Bancada do PT repudia afastamento da cúpula da PF e acusa Mendonça de interferir em prerrogativa de Lula

Segundo informações do Brasil 247, a bancada do Partido dos Trabalhadores no Congresso Nacional reagiu duramente à decisão do ministro André Mendonça, do Supremo Tribunal Federal (STF), que determinou o afastamento do diretor-geral da Polícia Federal, Andrei Rodrigues, e do diretor de Inteligência da corporação, Leandro Almada.

A medida provocou forte reação política porque a Polícia Federal está vinculada ao Poder Executivo e seu diretor-geral é nomeado pelo presidente da República. Para parlamentares do PT, a decisão de Mendonça ultrapassa os limites da atuação judicial e atinge uma prerrogativa constitucional do presidente Luiz Inácio Lula da Silva.

A decisão de Mendonça foi tomada em meio à escalada da crise envolvendo o STF e a Polícia Federal. O ministro afirmou que a corporação teria produzido relatórios de inteligência considerados irregulares sobre suas atividades e determinou ainda a abertura de procedimentos investigativos para apurar a atuação dos responsáveis.

A Segunda Turma do STF formou maioria para manter o afastamento de Andrei Rodrigues, mas o julgamento foi interrompido após pedido de vista do ministro Gilmar Mendes. O episódio aprofundou a crise institucional entre setores da Corte e a cúpula da Polícia Federal.

PT vê risco de interferência no Executivo

Para a bancada petista, o afastamento do chefe da PF representa uma intervenção em uma estrutura diretamente subordinada ao Executivo. A avaliação dos parlamentares é que decisões dessa natureza podem criar um precedente perigoso para a autonomia administrativa do governo federal.

A crítica ganha ainda mais peso porque a crise ocorre em um momento de investigações de grande repercussão nacional, incluindo os desdobramentos do caso Banco Master e outras apurações conduzidas pela Polícia Federal.

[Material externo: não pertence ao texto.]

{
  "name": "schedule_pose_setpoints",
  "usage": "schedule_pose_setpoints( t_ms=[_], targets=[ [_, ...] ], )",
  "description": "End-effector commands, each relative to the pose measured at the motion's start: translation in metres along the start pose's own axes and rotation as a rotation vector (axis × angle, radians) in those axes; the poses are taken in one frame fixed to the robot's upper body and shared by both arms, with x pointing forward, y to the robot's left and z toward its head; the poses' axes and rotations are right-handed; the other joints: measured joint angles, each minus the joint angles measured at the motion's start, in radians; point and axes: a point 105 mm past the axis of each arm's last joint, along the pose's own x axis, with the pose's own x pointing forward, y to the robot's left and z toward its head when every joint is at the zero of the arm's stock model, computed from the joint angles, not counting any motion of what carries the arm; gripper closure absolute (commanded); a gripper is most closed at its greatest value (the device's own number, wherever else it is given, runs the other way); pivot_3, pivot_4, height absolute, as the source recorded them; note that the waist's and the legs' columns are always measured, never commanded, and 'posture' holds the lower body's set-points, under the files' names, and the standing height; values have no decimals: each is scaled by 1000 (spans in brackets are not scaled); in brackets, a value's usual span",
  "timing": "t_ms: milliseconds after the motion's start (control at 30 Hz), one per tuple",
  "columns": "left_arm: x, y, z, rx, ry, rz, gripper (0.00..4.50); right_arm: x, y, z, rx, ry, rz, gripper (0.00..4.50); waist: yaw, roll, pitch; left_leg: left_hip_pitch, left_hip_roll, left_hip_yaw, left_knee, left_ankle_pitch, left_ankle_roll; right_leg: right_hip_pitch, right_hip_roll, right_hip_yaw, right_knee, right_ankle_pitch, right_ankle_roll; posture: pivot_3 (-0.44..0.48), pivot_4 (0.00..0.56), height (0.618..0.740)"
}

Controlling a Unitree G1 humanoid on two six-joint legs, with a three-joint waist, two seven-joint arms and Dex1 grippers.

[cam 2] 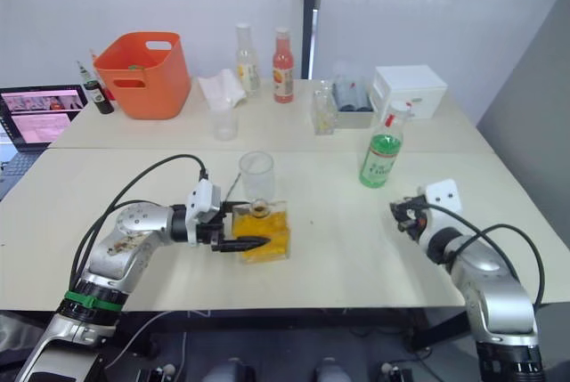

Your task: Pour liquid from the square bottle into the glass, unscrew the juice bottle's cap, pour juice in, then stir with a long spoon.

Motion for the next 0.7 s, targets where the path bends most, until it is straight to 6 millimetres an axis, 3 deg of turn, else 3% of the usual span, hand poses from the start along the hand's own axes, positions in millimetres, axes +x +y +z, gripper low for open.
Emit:
schedule_pose_setpoints(
  t_ms=[33, 300, 667, 700],
  targets=[
    [4, -4, -1, 17, 18, -27, 1678, -3, -9, -1, -3, -34, -61, 3475, 0, 0, 0, 0, 0, 0, 0, 0, 0, 0, 0, 0, 0, 0, 0, 0, 150, 715],
    [4, -2, 2, 23, 21, -11, 1678, 1, -9, -23, 68, 62, -75, 3475, 1, 0, 0, 0, 0, 0, 0, 0, 0, 0, 0, 0, 0, 0, 0, 0, 150, 715],
    [5, 3, 1, 24, 28, 20, 1678, 6, -14, -36, 136, 123, -116, 3475, 2, 0, 0, 2, 0, 0, 1, 0, 0, 3, 0, 0, 0, 0, 0, 0, 150, 715],
    [5, 3, 1, 24, 28, 21, 1678, 6, -15, -36, 136, 123, -116, 2975, 2, 0, 0, 2, 0, 0, 1, 0, 0, 3, 0, 0, 0, 0, 0, 0, 150, 715]
  ],
)
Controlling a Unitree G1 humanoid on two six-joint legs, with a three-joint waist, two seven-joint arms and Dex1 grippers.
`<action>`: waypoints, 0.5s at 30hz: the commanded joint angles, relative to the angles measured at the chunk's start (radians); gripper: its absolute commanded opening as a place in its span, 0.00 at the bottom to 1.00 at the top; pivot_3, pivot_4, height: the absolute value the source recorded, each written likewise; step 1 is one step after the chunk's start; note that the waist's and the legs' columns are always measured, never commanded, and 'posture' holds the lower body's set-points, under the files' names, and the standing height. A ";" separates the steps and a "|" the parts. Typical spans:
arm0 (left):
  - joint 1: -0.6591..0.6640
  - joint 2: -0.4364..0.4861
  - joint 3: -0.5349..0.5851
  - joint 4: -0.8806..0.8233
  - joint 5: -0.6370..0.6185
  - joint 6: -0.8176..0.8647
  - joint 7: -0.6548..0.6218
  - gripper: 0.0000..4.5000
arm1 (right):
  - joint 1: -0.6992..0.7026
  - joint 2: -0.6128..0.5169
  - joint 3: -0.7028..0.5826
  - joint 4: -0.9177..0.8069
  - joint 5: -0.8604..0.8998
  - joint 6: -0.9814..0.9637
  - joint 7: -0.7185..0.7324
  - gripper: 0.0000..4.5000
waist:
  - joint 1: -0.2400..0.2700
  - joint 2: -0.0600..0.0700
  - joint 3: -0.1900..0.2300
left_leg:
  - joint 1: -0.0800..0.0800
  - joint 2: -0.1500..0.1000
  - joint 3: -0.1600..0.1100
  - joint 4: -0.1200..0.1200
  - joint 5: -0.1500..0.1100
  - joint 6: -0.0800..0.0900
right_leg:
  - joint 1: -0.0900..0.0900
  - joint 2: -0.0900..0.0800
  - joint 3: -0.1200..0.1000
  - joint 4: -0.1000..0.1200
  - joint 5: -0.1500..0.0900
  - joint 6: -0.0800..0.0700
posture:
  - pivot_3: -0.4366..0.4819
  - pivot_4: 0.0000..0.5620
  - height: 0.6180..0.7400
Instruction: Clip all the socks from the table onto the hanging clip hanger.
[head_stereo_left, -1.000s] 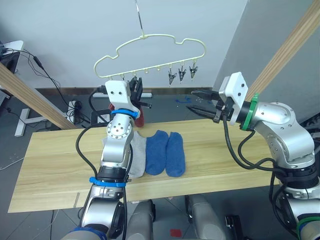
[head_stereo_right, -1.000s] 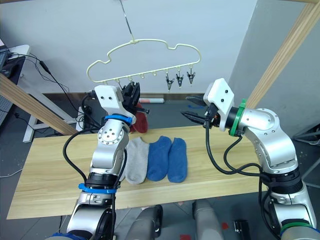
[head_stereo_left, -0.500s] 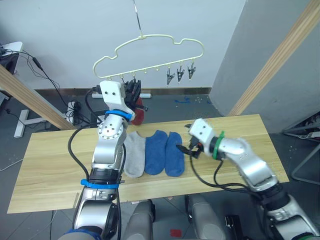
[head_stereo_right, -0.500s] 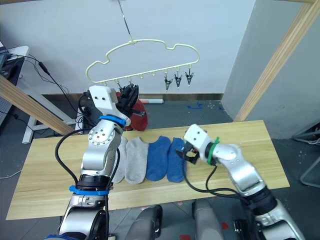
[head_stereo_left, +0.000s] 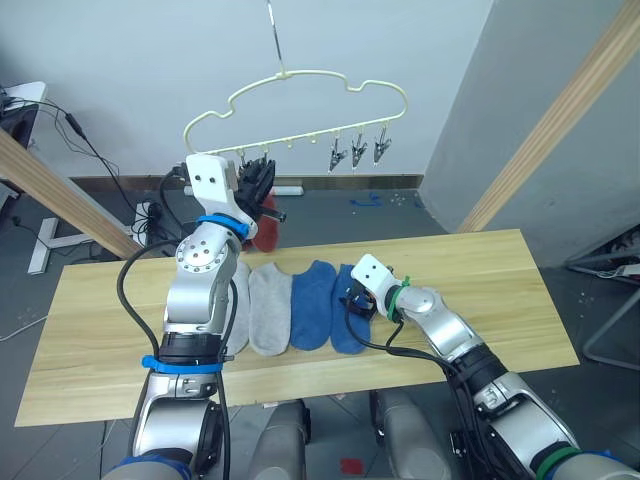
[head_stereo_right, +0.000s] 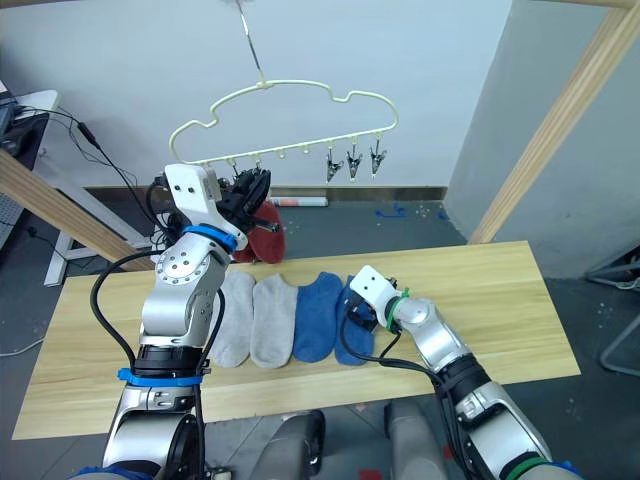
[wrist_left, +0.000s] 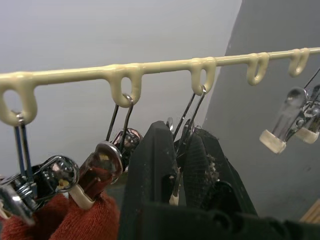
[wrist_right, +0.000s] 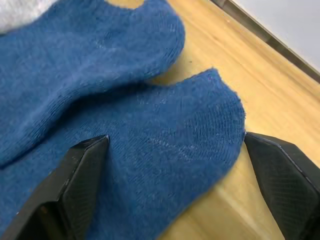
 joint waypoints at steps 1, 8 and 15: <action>0.008 0.012 0.010 -0.034 -0.004 0.007 -0.003 0.05 | 0.003 0.013 -0.026 0.062 -0.003 -0.002 0.001 0.87 | 0.001 0.000 0.000 | 0.000 0.000 0.000 0.000 -0.001 0.002 | 0.000 0.000 -0.001 0.000 0.000 0.000 | 0.41 0.53 1.00; 0.022 0.038 0.011 -0.037 -0.017 0.024 -0.038 0.05 | 0.048 -0.019 -0.041 -0.009 -0.017 0.006 0.016 0.34 | 0.004 0.000 0.000 | 0.000 0.000 0.000 0.000 -0.001 0.002 | 0.002 0.000 -0.001 0.001 0.002 0.000 | 0.41 0.54 1.00; 0.005 0.050 0.027 -0.039 -0.098 0.083 -0.109 0.05 | 0.075 -0.139 -0.039 -0.302 -0.030 0.038 0.097 0.00 | 0.005 0.000 0.000 | 0.000 0.000 0.000 0.001 -0.001 0.002 | 0.001 0.000 -0.001 0.000 0.002 0.001 | 0.41 0.54 1.00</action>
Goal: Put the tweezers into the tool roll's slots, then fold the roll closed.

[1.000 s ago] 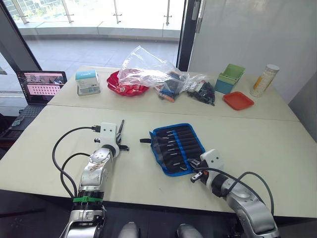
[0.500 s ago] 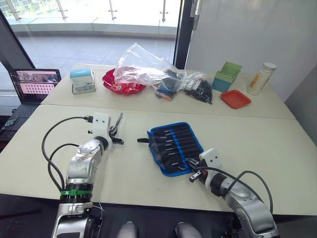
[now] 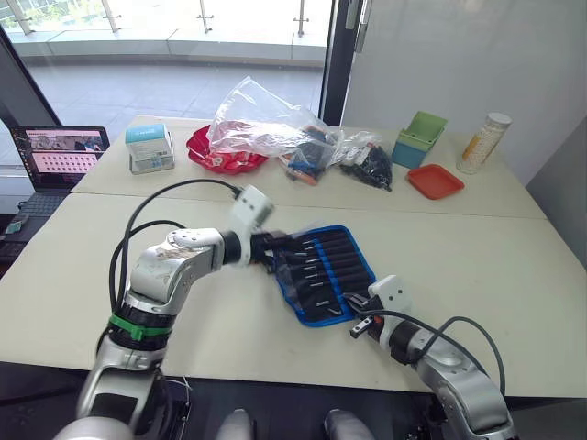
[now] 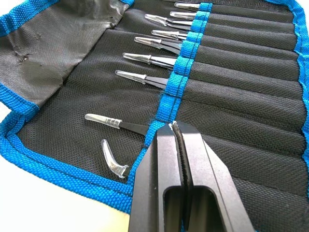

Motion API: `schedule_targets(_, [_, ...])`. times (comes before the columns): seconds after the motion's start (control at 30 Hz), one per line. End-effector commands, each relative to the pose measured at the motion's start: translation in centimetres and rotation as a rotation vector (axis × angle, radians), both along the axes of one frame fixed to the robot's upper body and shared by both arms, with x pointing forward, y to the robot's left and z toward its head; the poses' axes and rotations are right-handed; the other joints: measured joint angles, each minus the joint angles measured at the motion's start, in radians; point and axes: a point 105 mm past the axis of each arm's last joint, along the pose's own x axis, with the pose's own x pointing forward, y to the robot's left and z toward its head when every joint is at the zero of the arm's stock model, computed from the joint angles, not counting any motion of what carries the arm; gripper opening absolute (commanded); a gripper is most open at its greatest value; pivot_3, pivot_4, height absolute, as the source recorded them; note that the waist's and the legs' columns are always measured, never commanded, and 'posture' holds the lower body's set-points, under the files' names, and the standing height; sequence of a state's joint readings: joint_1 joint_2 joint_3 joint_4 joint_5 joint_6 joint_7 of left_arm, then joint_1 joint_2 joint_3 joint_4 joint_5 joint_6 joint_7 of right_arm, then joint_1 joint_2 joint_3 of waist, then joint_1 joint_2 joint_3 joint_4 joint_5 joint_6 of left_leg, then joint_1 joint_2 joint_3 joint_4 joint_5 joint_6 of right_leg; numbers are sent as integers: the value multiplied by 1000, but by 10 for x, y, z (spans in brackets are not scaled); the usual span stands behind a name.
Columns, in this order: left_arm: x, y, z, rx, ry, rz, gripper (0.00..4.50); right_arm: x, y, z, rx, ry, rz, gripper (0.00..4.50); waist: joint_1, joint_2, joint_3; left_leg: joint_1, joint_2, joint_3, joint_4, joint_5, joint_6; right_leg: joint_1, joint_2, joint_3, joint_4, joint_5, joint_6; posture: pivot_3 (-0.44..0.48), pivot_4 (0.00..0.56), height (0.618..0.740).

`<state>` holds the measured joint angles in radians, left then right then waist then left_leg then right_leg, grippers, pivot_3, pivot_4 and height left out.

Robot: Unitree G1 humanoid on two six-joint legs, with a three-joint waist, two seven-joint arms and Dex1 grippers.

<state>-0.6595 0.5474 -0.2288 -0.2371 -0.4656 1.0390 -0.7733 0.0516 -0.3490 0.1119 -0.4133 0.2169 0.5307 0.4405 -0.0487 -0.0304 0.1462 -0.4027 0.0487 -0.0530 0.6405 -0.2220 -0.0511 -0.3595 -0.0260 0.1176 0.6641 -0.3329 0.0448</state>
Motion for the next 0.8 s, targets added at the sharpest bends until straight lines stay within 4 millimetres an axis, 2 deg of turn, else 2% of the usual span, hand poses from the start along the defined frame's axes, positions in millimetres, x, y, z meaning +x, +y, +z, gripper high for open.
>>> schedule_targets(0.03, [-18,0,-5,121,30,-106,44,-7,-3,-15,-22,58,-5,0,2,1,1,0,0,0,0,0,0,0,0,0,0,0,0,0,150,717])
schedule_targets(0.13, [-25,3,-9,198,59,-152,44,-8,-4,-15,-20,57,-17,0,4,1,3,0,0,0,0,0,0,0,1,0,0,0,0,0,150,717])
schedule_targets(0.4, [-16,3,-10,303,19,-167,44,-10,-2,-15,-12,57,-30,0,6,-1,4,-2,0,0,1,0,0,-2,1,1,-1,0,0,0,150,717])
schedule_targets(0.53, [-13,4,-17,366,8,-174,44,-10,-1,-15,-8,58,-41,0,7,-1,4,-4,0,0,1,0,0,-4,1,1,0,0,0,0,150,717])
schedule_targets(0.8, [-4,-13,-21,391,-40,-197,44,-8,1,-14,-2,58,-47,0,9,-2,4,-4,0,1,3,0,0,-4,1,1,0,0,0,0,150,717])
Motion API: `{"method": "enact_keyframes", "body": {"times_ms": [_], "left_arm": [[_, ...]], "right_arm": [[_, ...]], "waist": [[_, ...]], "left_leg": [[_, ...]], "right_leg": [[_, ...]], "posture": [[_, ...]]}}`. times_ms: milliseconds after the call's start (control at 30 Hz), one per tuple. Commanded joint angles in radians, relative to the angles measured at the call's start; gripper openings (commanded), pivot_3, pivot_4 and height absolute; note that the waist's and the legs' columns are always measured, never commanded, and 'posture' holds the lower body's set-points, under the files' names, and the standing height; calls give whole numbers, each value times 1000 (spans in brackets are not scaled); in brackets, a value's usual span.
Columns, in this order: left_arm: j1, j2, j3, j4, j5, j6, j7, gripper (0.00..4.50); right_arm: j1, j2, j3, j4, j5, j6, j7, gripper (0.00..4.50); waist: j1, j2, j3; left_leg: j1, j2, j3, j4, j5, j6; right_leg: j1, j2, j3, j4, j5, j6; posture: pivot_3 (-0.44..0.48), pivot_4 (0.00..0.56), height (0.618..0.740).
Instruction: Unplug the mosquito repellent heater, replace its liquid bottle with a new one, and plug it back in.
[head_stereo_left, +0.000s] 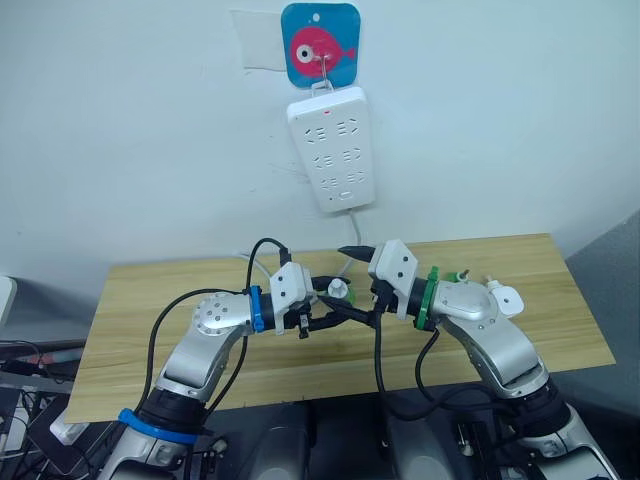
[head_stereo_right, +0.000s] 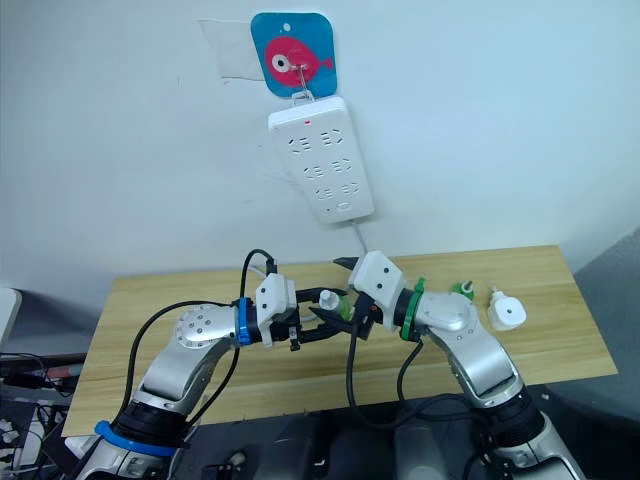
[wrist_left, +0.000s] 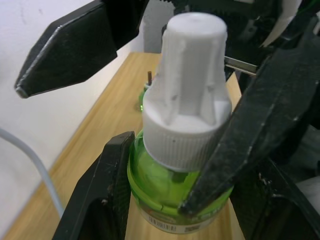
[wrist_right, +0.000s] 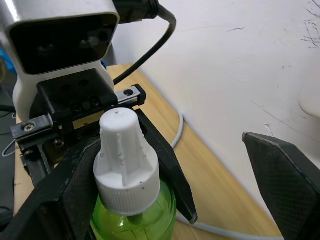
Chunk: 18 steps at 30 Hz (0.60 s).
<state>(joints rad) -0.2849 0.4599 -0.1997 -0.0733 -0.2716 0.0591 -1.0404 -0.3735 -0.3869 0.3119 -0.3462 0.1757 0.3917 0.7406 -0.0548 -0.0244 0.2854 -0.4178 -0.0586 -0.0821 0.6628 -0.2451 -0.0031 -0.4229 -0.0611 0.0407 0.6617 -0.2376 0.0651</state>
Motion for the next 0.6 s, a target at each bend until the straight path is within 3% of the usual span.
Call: {"method": "enact_keyframes", "body": {"times_ms": [33, 400, 500, 600], "left_arm": [[5, 10, 6, -31, -17, -23, -22, 2227], [-16, 1, 8, 6, -15, -37, -40, 2227], [-18, 2, 10, 15, -13, -44, -48, 2227], [-30, -1, 8, 29, -12, -50, -56, 2227]], "right_arm": [[10, -46, -86, -32, 40, -4, 21, 4478], [80, -232, -219, -58, 181, -8, 181, 4478], [82, -233, -201, -91, 238, 16, 221, 4478], [47, -161, -147, -117, 259, 63, 172, 4478]], "waist": [[0, 0, 0], [-4, 0, 0], [-8, 0, 0], [-8, 0, 0]], "left_leg": [[0, 0, 0, 0, 0, 0], [0, 1, 0, 0, 0, 0], [0, 1, 1, 0, 0, 0], [0, 1, 0, 0, 0, 0]], "right_leg": [[0, 0, 0, 0, 0, 0], [1, 0, 0, -1, 0, 0], [1, 0, 0, -1, 0, 0], [1, 0, 0, -1, 0, 0]], "posture": [[-85, 270, 740], [-101, 295, 740], [-100, 292, 740], [-96, 299, 740]]}}
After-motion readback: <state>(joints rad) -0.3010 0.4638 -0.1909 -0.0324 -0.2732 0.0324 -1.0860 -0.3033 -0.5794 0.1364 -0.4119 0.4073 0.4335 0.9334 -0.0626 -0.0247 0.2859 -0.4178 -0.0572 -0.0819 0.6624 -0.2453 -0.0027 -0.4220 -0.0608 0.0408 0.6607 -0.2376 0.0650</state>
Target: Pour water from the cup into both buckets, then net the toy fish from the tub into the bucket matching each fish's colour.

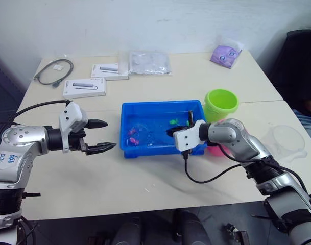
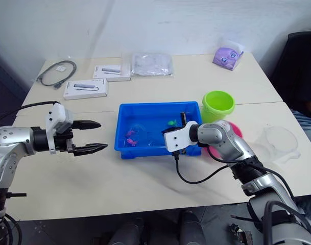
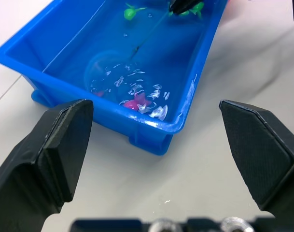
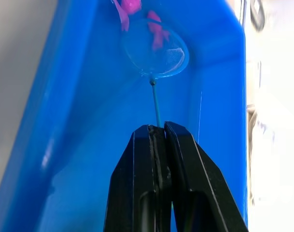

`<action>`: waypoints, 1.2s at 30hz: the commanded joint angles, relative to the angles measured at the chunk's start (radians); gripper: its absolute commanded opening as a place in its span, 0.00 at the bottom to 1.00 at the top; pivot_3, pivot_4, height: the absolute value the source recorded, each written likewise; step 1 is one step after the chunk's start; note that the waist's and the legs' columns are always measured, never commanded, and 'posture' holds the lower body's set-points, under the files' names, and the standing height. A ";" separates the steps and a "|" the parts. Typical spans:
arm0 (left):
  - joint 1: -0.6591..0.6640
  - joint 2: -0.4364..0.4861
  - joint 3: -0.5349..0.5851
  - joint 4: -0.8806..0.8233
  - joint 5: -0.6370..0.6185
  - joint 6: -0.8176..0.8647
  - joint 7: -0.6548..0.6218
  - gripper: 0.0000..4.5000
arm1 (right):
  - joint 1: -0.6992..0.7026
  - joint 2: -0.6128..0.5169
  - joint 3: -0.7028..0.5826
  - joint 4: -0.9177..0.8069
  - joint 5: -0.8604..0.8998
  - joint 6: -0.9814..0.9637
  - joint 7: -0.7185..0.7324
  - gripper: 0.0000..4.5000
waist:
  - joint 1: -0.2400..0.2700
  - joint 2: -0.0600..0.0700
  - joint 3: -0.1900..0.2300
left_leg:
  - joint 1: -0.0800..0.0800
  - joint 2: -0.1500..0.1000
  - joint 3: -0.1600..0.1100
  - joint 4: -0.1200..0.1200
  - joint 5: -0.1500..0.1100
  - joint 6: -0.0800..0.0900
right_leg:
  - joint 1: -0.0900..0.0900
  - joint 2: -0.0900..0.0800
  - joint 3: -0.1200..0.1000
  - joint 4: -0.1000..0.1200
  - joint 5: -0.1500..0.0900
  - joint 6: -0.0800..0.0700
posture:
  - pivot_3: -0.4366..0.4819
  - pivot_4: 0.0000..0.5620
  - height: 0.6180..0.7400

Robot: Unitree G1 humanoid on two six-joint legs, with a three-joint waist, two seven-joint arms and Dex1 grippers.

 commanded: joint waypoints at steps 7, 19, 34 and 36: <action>-0.024 0.002 0.010 -0.003 -0.022 -0.015 -0.008 1.00 | 0.058 0.005 -0.115 -0.154 0.277 0.251 0.147 0.00 | -0.001 0.000 0.000 | 0.000 0.001 0.000 0.000 0.000 0.000 | 0.000 0.000 0.000 0.000 0.000 0.000 | 0.48 0.27 0.96; -0.086 0.052 -0.054 0.117 0.027 -0.096 -0.121 1.00 | 0.132 -0.093 -0.180 -0.292 0.310 0.439 0.167 0.00 | 0.005 0.000 0.000 | 0.000 0.000 0.000 0.000 0.000 0.000 | 0.000 0.000 0.000 0.000 0.000 0.000 | 0.48 0.27 0.96; -0.054 0.106 -0.054 0.155 0.068 -0.165 -0.171 1.00 | -0.009 -0.025 -0.016 -0.058 -0.008 0.015 0.004 0.00 | -0.017 0.001 0.001 | 0.000 0.000 0.001 -0.001 0.000 -0.001 | -0.002 0.000 -0.001 0.001 -0.001 -0.001 | 0.48 0.27 0.96; -0.043 0.109 -0.046 0.142 0.062 -0.158 -0.169 1.00 | -0.022 -0.026 0.000 -0.036 -0.034 -0.039 -0.003 0.00 | -0.020 0.001 0.001 | 0.000 0.000 0.002 -0.002 0.000 -0.001 | -0.002 0.000 0.000 0.001 -0.001 -0.001 | 0.48 0.27 0.96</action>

O governo Lula, segundo relatos publicados nesta terça-feira, avalia recorrer da decisão de Mendonça, sob o argumento de que a medida interfere nas atribuições do Executivo.

Crise institucional se aprofunda

O afastamento de Andrei Rodrigues é mais um capítulo do conflito que envolve Mendonça, Alexandre de Moraes e a cúpula da Polícia Federal. A crise começou a se intensificar após a divulgação de relatórios da PF relacionados às investigações sobre o Banco Master e às relações entre Moraes e o empresário Daniel Vorcaro.

Moraes chegou a pedir a abertura de investigação contra Mendonça, acusando o colega de abuso de autoridade. O presidente do STF, Edson Fachin, posteriormente interveio no conflito e determinou que os envolvidos prestassem esclarecimentos.

O episódio coloca novamente em debate os limites entre Judiciário, Executivo e órgãos de investigação. Para o PT, preservar a independência das instituições significa também impedir que decisões judiciais avancem sobre competências constitucionais de outros Poderes.

A crise ocorre ainda em um ambiente político extremamente tensionado, às vésperas das eleições de 2026, aumentando a preocupação com o uso político de instituições públicas e com os impactos que a disputa entre diferentes setores do Estado pode provocar na democracia brasileira.